REPUBLIKA.CO.ID, WASHINGTON -- Seorang warga Maryland, Amerika Serikat, Lindsey, menyadari dirinya mengalami gejala Covid-19 pada pertengahan Desember 2020. Pasangannya bahkan mengalami demam tinggi. Enam hari kemudian, hasil tes memastikan mereka berdua menderita Covid-19.
Lindsey tahu, dia harus memberi tahu para tetangganya di apartemen tempatnya tinggal. Ia tinggal di bangunan dengan corak tahun 1920-an di pinggiran Maryland yang terkadang bau masakan masing-masing 'rumah' sering menyusup ke apartemen mereka.
"Saya memberi tahu tetangga saya bahwa kami terinfeksi (corona) dan kami akan siap menutup ventilasi," katanya.
Penularan virus melalui udara yang menyebabkan Covid-19 telah menjadi bahan perdebatan dan kebingungan selama setahun terakhir. Selama berbulan-bulan, pakar kesehatan masyarakat secara terbuka tidak setuju tentang seberapa jauh virus dapat menyebar setelah dikeluarkan melalui napas orang yang terinfeksi, yang mengakibatkan rentetan virus. Pusat Pengendalian dan Pencegahan Penyakit (CDC) Amerika telah berulang kali membantah kemungkinan ini.

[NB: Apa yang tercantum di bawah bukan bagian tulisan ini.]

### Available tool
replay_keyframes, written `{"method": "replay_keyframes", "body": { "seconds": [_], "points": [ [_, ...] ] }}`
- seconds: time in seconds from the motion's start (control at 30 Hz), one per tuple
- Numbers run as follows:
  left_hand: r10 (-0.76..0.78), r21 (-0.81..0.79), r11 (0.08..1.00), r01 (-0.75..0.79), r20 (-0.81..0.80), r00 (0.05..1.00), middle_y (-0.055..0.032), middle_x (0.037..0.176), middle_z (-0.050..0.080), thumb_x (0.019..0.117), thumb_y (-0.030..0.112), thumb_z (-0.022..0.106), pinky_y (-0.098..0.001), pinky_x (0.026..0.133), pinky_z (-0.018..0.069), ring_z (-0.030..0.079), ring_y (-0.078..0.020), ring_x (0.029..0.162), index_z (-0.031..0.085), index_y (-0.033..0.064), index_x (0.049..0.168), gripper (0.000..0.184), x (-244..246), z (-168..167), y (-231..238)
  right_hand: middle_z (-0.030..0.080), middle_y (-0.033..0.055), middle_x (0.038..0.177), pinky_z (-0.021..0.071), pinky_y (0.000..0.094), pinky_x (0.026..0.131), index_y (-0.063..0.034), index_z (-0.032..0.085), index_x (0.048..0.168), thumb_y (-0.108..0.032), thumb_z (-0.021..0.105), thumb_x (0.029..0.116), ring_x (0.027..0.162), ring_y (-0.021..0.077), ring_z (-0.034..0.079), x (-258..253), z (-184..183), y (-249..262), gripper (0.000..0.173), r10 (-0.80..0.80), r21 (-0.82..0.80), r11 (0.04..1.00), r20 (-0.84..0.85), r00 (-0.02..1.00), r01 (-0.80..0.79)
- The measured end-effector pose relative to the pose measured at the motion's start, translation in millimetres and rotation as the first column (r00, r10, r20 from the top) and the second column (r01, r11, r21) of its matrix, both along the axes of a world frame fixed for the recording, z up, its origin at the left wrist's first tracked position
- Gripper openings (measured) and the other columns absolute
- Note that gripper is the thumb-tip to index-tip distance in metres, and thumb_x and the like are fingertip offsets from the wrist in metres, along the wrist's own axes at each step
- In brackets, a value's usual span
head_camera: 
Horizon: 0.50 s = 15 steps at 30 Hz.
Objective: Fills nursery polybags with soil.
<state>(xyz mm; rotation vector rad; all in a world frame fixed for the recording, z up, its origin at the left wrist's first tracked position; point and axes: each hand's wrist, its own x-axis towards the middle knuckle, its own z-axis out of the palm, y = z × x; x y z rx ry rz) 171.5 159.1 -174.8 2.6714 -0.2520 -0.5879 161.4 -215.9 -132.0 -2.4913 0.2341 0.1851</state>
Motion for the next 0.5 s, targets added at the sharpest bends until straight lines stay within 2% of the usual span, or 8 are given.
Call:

Meski demikian, November lalu, sekelompok 239 ilmuwan menulis surat terbuka kepada Organisasi Kesehatan Dunia (WHO) dan badan nasional dan internasional lainnya yang mendesak agar penularan melalui udara ditanggapi dengan serius. Mereka menyebut, bukti yang ada menunjukkan bahwa virus yang dilepaskan melalui pernapasan, bicara dan batuk dapat tetap melayang di udara dan menimbulkan risiko infeksi pada jarak puluhan meter.
Penularan virus antarkamar, bahkan apartemen, dianggap lebih kecil kemungkinannya namun begitulah cara Lindsey dan istrinya yang sedang hamil berusaha untuk menghindari virus. Ia percaya bahwa mereka akhirnya jatuh sakit di satu tempat yang mereka anggap aman.